For callbacks from C to Java, varargs is easier to handle, although it
is not trivial.  The native code which sets up the callback needs to
perform the same actions as the va_start macro, and then pass the
resulting va_list up to Java.  Since the size of va_list is
ABI-dependent, and some ABIs may object to taking a bitwise copy of
it, it is much safer to pass a pointer to it to Java.

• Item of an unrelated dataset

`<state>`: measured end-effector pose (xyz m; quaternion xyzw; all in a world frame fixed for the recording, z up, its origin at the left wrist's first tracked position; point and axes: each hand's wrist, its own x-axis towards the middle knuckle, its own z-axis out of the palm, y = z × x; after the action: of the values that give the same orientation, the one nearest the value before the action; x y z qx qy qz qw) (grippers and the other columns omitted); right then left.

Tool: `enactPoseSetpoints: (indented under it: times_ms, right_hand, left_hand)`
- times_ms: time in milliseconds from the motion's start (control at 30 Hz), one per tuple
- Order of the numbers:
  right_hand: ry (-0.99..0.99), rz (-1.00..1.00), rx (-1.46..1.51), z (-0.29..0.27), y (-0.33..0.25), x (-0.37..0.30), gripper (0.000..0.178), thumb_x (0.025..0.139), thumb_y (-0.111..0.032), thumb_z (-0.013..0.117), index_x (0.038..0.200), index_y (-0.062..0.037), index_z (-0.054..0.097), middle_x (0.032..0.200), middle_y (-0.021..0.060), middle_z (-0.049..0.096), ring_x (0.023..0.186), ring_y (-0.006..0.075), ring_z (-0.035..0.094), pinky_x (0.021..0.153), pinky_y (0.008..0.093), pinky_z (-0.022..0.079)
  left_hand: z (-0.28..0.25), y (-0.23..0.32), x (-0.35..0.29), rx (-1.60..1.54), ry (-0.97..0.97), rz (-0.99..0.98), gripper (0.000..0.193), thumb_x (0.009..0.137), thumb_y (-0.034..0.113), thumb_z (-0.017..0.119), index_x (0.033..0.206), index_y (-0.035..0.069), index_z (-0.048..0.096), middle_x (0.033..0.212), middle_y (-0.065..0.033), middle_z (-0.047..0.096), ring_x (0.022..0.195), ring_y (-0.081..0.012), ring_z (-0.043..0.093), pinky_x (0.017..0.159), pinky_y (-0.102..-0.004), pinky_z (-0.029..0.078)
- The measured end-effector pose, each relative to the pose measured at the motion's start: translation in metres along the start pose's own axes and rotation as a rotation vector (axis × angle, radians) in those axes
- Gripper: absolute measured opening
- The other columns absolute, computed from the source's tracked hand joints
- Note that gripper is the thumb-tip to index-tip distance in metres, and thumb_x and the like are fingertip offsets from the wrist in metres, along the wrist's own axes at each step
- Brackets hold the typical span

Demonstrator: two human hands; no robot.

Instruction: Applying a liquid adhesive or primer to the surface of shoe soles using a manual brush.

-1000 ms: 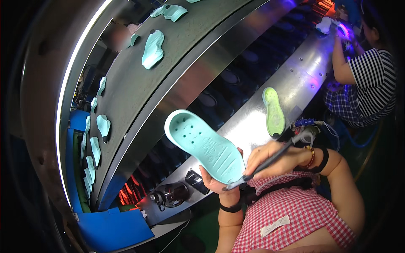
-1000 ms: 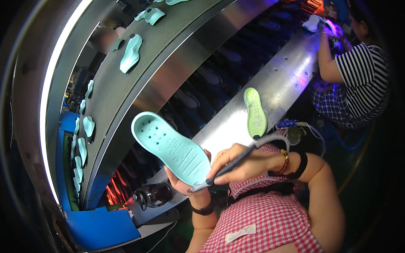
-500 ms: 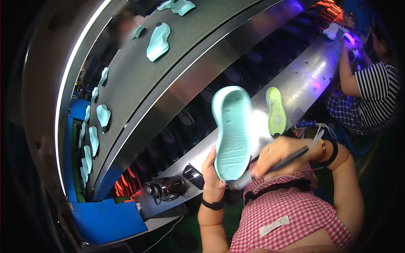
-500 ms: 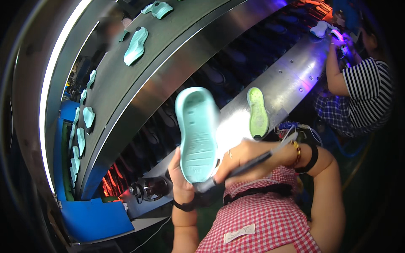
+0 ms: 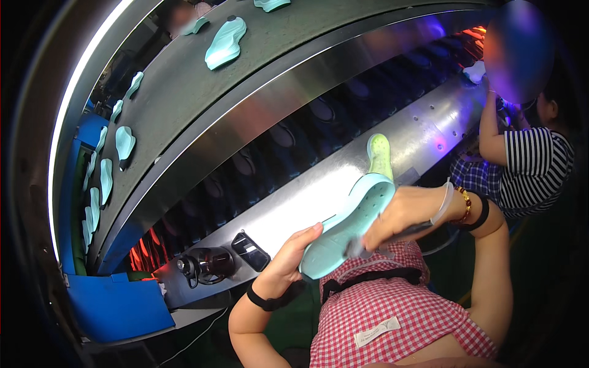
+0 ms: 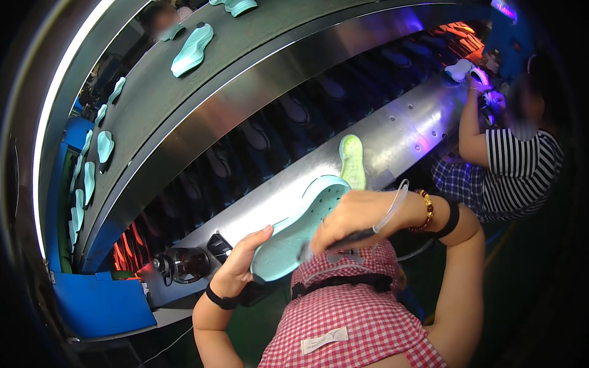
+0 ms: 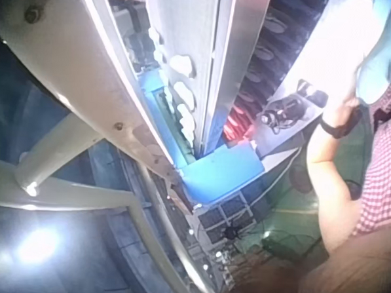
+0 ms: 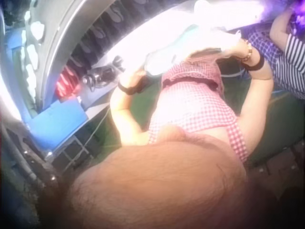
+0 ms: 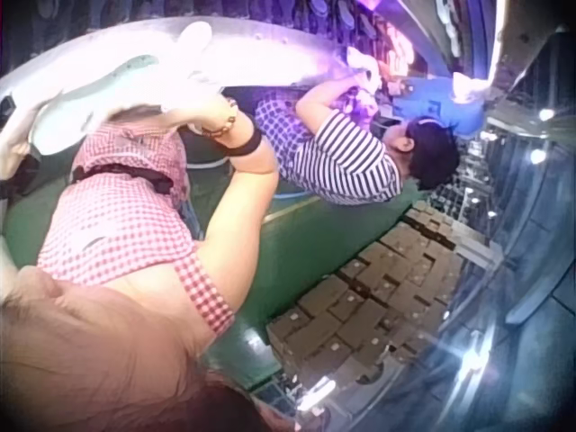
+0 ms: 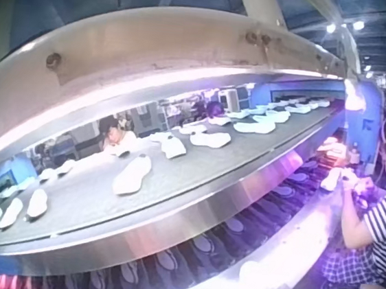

To use this pointer, Java needs standard native functions which can
extract the various typed arguments, given a pointer to a va_list and
the desired type.  For full portability there needs to be one such
function for each fundamentally different type.  But the binder can
consult the ABI and use more generic accesses; in practical cases the
va_arg macro can be wrapped in a function like this:

    long va_arg_function(va_list* ap, int kind, void* buffer) {
      switch (kind) {
      case K_DOUBLE:  // might be special fp reg dump
        return double_to_long_bits_raw(va_arg(*ap, double));
      case K_PTR:
       //return (long) (intptr_t) va_arg(*ap, void*);  // not needed usually
      case K_INT32:
       //return va_arg(*ap, int32_t);  // not needed usually
      case K_INT64:
        return (long) va_arg(*ap, intptr_t);
      case K_VEC128:
        *(vec128_t*)buffer = va_arg(*ap, vec128_t);
        return (long) (intptr_t) buffer;
        // and so on for each vector type in the ABI
      }
    }

Rather than having a va_arg function for every possible type (which is
probably impossible), this one function takes an enumeration token
that distinguishes among the basic types that the ABI recognizes.  If
the ABI is simple enough, all cases can be handled by just one kind of
access, K_INT64 (for untyped intptr_t).

Note that this approach allows each set of arguments to be walked only
once, since the original copy of the va_list is mutated by every call
to va_arg_function.  This is easy to work around given a second
function which wraps the va_copy macro, to make a snapshot of the
original va_list.

The above account shows how ABIs inform the passing of arguments,
including varargs arguments, but it doesn't define the specific rules for
any particular ABI.  A write-up for any particular ABI we support, specifying
the rules exactly, would probably take as much space as this note which
purports to summarize all of them.

There are a number of ways to get this information.  The most direct
is to compile test cases on your favorite platform and observe their
machine code and/or behavior.  Yes, that's more direct than the official
method, which is tracking down an ABI document and reading it to
find the necessary rules (both steps are usually difficult).  Reading
the code of a compiler backend is sometimes useful.  Even better,
reading the code of the excellent libffi library, which exists only to
perform calling sequences on many ABIs, would probably teach
us all we need to know quickly, for any given ABI.

Here's a final idea.  It would be good to create a small test suite
that infers the argument passing rules by compiling and running
C code.  Such suites are trivial to write if the only goal is to detect
sizes and alignments of ABI-defined types.  Probably with a bit
of work we could write C code that would discover more subtle
things, such as how many argument registers there are and which
types go with which kinds.  Of course, if the ABI allows the va_list
to be a single pointer to a seamless array of intptr_t value, then
there won't be much anything to discover, but code which stores
long and loads doubles through va_lists will be able to tell when
if the array isn't seamless.

I'd appreciate any other pointers to ABI information relevant to
arguments and especially va_list processing.  I know some people
on this list have looked into this in depth.

— John